I do not beleive in the existence of junk DNA. Nature is a very conservative and economical lady who will not waste time, energy and resources to produce junk.
At least some non-coding DNA may be simply serving a space filling function. That is, it may be maintaining required minimum physical distances between coding regions, or certain space requirements around centromeres related to physical constraints on the process of meiosis and replication. That sort of functional role is very difficult to determine experimentally, but there is evidence for it.
However, I would add that is not entirely inconceivable to me that some non-coding DNA serves no significant purpose at all with regard to the host organism at least. Nature is efficient, so that if an insertion ends up serving no function basis, but it also does no harm and does not impede any other necessary function, then it may well persist.

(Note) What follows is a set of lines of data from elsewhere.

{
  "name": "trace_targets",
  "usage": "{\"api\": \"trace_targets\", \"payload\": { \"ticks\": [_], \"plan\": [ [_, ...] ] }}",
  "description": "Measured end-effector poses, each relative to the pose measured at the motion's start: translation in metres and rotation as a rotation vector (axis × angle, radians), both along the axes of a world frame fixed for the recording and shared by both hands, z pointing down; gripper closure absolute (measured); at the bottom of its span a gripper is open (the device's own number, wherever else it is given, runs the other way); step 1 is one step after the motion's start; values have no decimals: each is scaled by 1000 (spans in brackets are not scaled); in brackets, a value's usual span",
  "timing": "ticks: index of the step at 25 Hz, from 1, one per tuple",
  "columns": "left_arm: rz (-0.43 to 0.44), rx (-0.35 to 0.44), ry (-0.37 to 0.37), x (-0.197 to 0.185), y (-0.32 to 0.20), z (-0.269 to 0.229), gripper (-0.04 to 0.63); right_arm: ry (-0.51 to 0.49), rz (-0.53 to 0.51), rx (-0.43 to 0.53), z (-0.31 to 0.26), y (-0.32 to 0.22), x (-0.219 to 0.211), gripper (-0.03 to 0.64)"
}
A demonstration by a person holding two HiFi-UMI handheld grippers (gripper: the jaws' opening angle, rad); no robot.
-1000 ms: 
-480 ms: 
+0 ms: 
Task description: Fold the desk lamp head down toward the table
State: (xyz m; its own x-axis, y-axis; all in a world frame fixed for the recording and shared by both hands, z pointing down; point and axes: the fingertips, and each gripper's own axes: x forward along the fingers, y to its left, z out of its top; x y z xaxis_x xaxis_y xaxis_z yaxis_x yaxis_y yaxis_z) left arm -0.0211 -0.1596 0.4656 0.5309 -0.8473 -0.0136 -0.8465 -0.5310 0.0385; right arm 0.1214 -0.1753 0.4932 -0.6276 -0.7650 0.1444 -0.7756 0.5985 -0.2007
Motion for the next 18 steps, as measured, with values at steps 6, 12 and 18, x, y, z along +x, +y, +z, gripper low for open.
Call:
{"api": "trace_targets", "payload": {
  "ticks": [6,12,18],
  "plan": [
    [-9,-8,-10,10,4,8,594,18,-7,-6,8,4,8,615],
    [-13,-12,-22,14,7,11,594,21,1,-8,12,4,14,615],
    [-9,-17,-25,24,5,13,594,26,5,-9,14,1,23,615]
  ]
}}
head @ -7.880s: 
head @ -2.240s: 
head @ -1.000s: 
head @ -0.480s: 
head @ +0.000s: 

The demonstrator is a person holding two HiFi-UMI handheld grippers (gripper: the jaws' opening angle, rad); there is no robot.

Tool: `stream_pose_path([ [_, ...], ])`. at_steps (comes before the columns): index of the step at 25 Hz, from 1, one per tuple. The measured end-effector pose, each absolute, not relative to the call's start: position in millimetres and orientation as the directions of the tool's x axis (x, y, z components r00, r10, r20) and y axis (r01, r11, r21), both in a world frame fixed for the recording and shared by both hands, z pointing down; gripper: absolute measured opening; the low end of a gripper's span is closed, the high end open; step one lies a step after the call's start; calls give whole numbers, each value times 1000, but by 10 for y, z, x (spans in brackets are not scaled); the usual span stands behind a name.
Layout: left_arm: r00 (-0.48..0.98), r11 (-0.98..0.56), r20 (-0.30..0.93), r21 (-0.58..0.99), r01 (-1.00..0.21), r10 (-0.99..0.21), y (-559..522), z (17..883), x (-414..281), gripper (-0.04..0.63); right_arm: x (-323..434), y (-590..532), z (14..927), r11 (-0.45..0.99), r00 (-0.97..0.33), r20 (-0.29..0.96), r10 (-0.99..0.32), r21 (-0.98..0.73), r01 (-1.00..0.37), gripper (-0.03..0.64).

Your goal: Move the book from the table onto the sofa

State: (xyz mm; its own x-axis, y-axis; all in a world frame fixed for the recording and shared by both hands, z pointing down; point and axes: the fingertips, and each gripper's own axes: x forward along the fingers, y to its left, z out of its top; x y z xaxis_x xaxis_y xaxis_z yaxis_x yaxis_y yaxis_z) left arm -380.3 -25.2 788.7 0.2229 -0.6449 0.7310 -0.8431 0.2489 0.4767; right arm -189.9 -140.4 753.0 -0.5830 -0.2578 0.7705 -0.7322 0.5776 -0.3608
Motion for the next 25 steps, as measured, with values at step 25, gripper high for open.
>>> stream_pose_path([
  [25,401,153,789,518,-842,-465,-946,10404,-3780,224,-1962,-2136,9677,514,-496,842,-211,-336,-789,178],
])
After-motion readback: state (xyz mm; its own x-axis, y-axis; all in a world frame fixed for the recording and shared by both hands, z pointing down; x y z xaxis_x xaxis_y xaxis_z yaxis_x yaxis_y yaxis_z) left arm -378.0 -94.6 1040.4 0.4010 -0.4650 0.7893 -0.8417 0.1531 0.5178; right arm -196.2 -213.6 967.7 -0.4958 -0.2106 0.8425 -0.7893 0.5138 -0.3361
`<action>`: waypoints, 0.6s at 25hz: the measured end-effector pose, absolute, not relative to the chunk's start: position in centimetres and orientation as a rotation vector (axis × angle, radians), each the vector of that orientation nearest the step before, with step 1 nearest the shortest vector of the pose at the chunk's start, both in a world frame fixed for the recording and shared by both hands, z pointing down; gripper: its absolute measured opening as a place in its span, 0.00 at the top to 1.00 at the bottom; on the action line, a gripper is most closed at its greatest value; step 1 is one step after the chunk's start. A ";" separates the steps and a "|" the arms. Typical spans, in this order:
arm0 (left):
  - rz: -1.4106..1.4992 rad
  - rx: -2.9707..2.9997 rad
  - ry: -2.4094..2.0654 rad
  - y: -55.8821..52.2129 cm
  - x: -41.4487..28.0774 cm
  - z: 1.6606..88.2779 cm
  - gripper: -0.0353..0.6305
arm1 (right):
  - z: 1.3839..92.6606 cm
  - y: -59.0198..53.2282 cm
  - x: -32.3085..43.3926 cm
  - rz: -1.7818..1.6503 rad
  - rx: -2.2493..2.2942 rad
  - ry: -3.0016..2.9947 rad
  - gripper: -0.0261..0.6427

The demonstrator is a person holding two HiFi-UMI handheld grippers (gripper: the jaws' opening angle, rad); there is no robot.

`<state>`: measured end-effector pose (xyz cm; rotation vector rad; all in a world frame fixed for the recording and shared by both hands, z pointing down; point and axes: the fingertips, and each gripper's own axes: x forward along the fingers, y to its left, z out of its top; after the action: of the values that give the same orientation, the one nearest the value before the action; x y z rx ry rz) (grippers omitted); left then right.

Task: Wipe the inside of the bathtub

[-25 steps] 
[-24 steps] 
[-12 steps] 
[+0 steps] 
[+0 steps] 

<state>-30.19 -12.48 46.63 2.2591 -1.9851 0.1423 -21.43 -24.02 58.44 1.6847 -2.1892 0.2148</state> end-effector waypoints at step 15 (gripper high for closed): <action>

So while I agree Nature is efficient, that does not necessarily mean it finds a use for everything. If we're going to anthropomorphize, I'd say that Nature as a whole, when it comes to an organism's genome, tends to follow the caveat of "first, do no harm". So a sequence that inserts itself into a hosts genome but which has no significant effect on fitness may well be "allowed" to persist, relative to the cost of actively excising it. Or a gene with multiple copies becomes non-functional due to a mis-sense/non-sense mutation, but whose loss is not really significant due to the redundancy of that gene, that now non-functional copy may persist as it bears no signficant cost to the host. That sort of thing may explain why so many pseudogenes or remnants of pseudogenes can be found in many genomes, and why at least some of these seem to persist for very long periods of evolutionary time.
I think this issue of non-coding genomic material is again a situation where vast generalizations server no real purpose (i.e. it's all junk, or it's all not junk). Much of this material may very well be meeting all sorts of necessary functional requirements that we just do not understand yet. But some of it may also really be doing nothing of any significance or consequence, and perhaps just represents part of the "cost" of evolution and fitness in a constantly changing environment.